O NYTimes traz uma disciplina semelhante para o trabalho investigativo. Recentemente, Kelly Couturier, produtora de uma seção de negócios online, contou à ombudsman que ficara impressionada com o conselho que ouvira de um editor de primeiro escalão para outro editor, sobre uma matéria delicada: “Cheque todos os fatos. Certifique-se de que está tudo certo.” Ela lembrava-se de ter pensado: “Isso é o NYTimes. É isso que fazemos aqui.”

Turbilhão de notícias

Práticas como essa podem rapidamente desmoronar em meio à confusão para conseguir uma matéria importante de última hora. É fácil ver o motivo. Você não tem como planejar a cobertura de uma chacina em massa. Os jornalistas têm que reagir rapidamente.

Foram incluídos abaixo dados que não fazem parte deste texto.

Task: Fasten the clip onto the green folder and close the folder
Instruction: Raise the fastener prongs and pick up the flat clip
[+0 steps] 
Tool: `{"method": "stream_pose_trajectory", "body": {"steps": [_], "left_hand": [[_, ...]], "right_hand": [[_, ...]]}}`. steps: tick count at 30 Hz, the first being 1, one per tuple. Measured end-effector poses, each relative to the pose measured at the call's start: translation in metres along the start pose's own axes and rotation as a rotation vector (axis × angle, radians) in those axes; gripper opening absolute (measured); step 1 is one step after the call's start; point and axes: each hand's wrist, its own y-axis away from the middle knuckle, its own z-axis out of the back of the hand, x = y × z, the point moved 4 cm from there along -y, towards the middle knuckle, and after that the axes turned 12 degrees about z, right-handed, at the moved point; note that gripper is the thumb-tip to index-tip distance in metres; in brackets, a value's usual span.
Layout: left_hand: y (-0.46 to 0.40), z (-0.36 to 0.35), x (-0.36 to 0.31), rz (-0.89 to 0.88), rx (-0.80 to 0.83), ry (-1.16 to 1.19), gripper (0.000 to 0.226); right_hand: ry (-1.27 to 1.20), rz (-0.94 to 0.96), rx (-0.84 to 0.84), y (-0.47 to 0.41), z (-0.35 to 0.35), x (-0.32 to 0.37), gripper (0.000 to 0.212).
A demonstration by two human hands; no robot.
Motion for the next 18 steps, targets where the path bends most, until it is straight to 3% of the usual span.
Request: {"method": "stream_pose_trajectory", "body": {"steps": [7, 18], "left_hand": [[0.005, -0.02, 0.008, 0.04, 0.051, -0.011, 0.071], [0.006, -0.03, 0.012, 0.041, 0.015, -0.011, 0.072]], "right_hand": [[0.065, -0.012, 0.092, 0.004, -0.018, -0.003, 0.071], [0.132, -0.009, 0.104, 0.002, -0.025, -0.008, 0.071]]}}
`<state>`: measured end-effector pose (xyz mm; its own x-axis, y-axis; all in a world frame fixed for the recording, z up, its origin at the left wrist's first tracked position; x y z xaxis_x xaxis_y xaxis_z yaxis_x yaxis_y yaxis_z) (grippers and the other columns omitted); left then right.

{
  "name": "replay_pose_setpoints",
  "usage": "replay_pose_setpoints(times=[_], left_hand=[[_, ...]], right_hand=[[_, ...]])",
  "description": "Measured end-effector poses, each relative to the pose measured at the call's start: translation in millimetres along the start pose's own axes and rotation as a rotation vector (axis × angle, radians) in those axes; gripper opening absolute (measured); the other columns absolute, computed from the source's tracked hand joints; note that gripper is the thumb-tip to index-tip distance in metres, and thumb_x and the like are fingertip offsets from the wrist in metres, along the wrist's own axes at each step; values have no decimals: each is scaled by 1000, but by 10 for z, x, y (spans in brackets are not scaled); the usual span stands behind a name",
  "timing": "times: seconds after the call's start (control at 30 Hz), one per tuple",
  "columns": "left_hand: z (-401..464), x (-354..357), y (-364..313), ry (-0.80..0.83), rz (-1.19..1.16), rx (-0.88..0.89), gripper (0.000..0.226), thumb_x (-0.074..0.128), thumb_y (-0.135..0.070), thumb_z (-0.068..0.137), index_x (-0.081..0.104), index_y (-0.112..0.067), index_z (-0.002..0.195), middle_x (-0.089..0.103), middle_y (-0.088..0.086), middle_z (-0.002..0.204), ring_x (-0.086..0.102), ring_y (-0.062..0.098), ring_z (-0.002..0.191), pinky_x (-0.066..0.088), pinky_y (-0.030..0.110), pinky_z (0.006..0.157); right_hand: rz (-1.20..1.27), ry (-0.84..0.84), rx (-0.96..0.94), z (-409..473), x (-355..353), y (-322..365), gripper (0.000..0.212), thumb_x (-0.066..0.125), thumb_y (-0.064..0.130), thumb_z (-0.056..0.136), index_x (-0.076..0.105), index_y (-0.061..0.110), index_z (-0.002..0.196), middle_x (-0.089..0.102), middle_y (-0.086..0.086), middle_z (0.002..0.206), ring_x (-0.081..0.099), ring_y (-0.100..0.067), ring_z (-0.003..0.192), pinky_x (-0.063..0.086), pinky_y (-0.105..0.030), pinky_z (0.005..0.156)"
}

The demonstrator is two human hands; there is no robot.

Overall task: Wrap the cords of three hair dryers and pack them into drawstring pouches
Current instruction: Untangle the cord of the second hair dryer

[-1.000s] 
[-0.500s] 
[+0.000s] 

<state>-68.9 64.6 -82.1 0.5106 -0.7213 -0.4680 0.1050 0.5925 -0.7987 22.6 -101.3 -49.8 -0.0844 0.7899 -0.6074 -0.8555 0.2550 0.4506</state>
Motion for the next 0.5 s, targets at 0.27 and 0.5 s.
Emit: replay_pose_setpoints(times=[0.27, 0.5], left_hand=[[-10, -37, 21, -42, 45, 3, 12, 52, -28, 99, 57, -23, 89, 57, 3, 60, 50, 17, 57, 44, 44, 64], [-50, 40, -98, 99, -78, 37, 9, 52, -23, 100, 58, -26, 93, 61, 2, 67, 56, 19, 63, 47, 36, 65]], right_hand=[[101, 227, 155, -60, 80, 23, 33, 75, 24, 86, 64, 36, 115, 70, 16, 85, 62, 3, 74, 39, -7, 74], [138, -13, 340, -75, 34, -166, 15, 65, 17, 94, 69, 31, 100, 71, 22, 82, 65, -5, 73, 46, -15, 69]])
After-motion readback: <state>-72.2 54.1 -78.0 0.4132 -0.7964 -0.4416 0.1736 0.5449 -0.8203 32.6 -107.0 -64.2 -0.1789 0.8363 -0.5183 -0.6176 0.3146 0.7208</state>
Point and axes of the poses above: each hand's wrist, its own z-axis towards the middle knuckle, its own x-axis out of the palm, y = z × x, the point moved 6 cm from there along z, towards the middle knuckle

Mas quando o fazem, não podem esquecer os padrões de qualidade e o rigor jornalístico. Wendy Ruderman, que ganhou um prêmio Pulitzer por uma reportagem policial quando estava em Filadélfia, foi uma dos muitos repórteres do NYTimes que participaram da matéria de Newtown. Ela disse à ombudsman que os erros a mantinham acordada de noite e, assim como o chefe de polícia, ela se sentia parcialmente responsável por eles. A raiz do problema era, pelo menos, dupla: em primeiro lugar, as autoridades estavam sob intensa pressão para dar informação sem mesmo ter certeza absoluta; e, em segundo lugar, na correria para acompanhar uma profusão de fontes de notícias, o NYTimes usou informações sem poder confirmá-las de maneira independente ou citar o nome das autoridades que as concederam.

No futuro, Wendy prefere que ninguém abrisse mão desta regra: “Não devemos publicar coisa alguma no jornal sem citar o nome da fonte responsável”. Em outras palavras, não há como confiar em agentes da lei anônimos. “Temos que ter uma pessoa ligada e uma maneira de checarmos as declarações”, disse. “E teríamos o tempo que tivéssemos que ter para fazer perguntas até termos certeza.” Isso não garantiria que erros não fossem feitos; isso não é possível. Mas agiria como prevenção e os minimizaria. “Devemos partir dos fatos básicos que definitivamente conhecemos para construir a matéria a partir da base”, disse ela. “No que se refere ao que não sabemos, podemos deixar isso claro na própria matéria.”

Fontes identificadas. Verificação.Transparência. E a disposição de abrir mão de ser o primeiro. Esse tipo de prática “faria com que demorássemos”, disse Wendy. “Mas é a nossa credibilidade que está em jogo.”

O NYTimes não pode ser arrastado para o turbilhão de notícias da era do Twitter. Tem que se diferenciar das fontes de notícias que conseguem a informação de maneira rápida, pouco sistemática e frequentemente incorreta. Esse processo tem seu encanto próprio e seu próprio objetivo útil. Mas o jornal deveria ser sua alternativa de equilíbrio em termos de autoridade e precisão. Só assim se recupera a fé de leitores como Gail – a de que se você leu no NYTimes, deve ser verdade.